YOUR INSTRUCTIONS: Go through the entries one line at a time, and gather every line that has the word "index".

DATA TO EXAMINE:
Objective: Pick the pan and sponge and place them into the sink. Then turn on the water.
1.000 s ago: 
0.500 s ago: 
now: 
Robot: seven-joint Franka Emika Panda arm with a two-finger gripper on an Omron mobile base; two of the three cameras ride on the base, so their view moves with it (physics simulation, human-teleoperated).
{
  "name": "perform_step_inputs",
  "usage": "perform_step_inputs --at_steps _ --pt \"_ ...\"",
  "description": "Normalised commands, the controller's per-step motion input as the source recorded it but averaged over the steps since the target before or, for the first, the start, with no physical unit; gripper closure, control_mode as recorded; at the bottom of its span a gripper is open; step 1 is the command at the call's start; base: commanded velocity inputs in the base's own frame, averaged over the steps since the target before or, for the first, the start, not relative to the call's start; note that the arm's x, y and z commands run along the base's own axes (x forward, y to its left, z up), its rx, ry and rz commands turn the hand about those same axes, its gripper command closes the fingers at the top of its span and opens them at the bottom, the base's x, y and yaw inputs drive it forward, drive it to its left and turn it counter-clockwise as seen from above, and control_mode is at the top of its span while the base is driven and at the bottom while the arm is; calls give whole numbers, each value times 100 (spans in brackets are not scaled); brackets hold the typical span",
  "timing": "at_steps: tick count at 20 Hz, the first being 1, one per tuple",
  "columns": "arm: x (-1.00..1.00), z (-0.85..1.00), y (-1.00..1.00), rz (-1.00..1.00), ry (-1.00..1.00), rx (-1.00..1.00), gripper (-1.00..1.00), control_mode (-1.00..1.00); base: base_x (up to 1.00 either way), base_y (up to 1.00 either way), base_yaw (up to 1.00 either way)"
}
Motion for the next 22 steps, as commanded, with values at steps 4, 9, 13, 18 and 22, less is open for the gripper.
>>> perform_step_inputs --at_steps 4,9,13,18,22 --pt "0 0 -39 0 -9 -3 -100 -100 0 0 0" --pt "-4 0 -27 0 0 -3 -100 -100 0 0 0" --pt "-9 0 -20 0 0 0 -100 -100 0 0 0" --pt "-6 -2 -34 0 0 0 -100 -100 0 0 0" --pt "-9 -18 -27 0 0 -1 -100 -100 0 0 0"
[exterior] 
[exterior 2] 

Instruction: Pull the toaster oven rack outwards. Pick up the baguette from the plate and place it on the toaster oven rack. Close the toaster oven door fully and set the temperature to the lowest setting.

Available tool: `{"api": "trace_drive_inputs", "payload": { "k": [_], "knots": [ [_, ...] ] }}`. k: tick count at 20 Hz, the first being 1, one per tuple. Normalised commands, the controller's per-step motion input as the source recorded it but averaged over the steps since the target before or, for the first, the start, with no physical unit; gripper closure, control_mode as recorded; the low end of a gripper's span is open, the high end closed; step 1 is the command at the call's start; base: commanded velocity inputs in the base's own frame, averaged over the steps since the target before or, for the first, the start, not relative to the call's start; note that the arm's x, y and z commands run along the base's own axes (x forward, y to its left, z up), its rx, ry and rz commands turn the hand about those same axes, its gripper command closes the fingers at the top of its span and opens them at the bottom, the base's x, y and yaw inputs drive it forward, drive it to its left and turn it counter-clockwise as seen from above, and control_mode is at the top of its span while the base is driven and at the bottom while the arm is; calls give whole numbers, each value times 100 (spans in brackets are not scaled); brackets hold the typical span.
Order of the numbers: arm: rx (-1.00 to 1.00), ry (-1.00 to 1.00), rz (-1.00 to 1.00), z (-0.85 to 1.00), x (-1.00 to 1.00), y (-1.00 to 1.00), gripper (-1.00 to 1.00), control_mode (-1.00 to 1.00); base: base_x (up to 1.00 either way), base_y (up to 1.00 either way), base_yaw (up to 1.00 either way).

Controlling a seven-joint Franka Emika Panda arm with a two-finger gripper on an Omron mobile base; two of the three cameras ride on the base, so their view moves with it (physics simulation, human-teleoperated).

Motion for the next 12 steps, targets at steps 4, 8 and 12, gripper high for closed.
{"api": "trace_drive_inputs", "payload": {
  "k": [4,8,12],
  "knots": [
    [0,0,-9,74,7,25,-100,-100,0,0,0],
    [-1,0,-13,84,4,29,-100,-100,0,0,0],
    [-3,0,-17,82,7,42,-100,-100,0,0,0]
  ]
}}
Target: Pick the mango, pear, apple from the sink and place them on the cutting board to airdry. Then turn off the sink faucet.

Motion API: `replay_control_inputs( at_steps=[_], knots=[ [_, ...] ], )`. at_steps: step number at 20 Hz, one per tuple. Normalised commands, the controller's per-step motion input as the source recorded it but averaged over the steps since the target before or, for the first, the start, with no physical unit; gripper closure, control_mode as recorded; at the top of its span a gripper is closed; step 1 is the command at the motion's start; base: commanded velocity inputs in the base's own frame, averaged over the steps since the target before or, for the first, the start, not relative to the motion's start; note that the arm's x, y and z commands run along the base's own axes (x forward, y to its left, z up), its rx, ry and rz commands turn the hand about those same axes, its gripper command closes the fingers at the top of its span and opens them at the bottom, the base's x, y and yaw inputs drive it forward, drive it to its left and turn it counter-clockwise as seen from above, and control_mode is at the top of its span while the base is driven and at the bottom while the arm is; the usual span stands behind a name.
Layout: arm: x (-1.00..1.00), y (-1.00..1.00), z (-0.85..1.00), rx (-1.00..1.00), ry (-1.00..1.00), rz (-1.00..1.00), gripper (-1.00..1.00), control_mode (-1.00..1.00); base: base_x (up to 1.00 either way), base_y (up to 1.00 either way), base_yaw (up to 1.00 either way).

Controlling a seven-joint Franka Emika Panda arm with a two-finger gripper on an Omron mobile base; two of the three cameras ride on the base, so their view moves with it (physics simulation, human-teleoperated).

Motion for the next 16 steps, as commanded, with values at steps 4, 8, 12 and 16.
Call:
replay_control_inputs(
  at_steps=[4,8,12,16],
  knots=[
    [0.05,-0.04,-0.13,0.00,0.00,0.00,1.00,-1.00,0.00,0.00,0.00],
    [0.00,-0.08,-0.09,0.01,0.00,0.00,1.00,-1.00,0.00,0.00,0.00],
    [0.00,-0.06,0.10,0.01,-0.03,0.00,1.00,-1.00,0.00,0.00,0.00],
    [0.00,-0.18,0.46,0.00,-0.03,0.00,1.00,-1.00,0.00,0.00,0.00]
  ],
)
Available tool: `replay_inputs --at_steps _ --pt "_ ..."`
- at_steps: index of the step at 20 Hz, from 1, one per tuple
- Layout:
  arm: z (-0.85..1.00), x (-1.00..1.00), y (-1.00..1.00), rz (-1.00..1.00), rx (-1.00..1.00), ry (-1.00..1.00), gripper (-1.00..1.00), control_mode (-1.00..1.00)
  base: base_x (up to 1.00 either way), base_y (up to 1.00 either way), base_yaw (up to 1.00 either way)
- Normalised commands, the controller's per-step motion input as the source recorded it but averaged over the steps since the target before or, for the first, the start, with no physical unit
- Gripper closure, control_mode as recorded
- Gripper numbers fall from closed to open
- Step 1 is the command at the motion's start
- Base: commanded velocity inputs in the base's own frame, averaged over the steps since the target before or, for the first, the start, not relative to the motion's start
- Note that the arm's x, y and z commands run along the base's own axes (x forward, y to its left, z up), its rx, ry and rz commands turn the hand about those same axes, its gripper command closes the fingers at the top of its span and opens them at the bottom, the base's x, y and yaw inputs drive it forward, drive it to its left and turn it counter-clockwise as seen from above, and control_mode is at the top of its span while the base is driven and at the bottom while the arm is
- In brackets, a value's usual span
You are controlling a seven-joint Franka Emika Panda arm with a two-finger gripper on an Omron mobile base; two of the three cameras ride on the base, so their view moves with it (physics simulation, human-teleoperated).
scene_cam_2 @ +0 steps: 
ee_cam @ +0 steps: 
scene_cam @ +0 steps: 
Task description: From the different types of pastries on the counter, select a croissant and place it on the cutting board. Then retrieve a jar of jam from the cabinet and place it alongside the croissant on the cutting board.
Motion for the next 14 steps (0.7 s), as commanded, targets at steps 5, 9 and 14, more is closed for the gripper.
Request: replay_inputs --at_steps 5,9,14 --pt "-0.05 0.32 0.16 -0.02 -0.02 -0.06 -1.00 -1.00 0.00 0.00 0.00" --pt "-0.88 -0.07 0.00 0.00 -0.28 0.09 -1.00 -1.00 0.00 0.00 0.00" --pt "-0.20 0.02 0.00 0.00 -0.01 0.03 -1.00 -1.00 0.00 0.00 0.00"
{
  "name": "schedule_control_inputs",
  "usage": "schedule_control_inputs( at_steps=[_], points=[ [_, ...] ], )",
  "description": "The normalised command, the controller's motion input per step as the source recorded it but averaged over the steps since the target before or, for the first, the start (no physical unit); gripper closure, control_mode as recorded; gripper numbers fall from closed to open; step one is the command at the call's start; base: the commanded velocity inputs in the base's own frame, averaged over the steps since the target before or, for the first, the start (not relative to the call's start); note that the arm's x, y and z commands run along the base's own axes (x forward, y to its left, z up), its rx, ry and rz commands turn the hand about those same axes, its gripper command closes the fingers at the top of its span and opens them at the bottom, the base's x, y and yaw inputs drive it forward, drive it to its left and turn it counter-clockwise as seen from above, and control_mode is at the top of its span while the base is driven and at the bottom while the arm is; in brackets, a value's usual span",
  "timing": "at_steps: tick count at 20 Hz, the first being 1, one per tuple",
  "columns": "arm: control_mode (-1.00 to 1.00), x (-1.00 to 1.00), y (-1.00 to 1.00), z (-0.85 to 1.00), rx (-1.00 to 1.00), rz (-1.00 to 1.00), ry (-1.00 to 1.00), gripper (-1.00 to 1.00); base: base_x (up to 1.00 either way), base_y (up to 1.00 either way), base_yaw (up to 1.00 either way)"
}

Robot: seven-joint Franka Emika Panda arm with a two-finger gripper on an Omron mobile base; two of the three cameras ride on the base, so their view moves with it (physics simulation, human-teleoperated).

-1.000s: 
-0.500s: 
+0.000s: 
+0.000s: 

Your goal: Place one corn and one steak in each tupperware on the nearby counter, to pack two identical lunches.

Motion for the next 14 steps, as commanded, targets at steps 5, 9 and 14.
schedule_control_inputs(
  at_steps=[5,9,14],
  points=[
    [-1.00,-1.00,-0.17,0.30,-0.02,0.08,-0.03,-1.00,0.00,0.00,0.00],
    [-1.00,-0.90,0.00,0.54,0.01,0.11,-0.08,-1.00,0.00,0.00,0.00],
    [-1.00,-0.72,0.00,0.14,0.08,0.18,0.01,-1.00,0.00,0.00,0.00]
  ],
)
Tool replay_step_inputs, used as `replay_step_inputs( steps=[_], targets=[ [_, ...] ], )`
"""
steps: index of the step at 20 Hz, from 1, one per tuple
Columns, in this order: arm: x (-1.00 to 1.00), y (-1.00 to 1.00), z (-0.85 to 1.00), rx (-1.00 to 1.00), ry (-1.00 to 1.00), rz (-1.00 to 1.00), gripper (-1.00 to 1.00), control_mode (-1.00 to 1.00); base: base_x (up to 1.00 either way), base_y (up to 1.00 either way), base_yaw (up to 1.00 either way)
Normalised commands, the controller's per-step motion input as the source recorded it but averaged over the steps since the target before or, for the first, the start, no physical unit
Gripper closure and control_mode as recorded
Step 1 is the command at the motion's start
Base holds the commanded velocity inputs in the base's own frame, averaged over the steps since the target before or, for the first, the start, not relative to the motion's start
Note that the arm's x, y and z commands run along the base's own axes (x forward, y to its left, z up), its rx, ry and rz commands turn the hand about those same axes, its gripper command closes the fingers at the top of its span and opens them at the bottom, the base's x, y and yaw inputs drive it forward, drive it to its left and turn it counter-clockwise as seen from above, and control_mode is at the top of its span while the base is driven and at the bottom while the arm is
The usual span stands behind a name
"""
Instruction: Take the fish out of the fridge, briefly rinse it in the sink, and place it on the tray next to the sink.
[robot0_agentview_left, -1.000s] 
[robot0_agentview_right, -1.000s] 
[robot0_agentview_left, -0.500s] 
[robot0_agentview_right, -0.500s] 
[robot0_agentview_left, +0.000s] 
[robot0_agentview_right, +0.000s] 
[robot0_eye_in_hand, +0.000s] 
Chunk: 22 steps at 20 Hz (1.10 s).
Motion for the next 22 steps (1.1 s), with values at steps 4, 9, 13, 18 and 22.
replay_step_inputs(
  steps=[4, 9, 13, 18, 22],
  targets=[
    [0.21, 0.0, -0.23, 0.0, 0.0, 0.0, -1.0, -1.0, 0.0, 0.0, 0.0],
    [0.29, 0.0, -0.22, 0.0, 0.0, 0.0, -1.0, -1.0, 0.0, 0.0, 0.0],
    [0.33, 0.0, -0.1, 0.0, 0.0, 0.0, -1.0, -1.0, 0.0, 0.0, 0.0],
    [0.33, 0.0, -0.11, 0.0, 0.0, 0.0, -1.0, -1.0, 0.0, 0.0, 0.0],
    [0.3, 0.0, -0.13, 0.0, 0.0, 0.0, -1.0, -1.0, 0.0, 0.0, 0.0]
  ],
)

WRITTEN SOLUTION:
- at_steps: index of the step at 20 Hz, from 1, one per tuple
steps: index of the step at 20 Hz, from 1, one per tuple

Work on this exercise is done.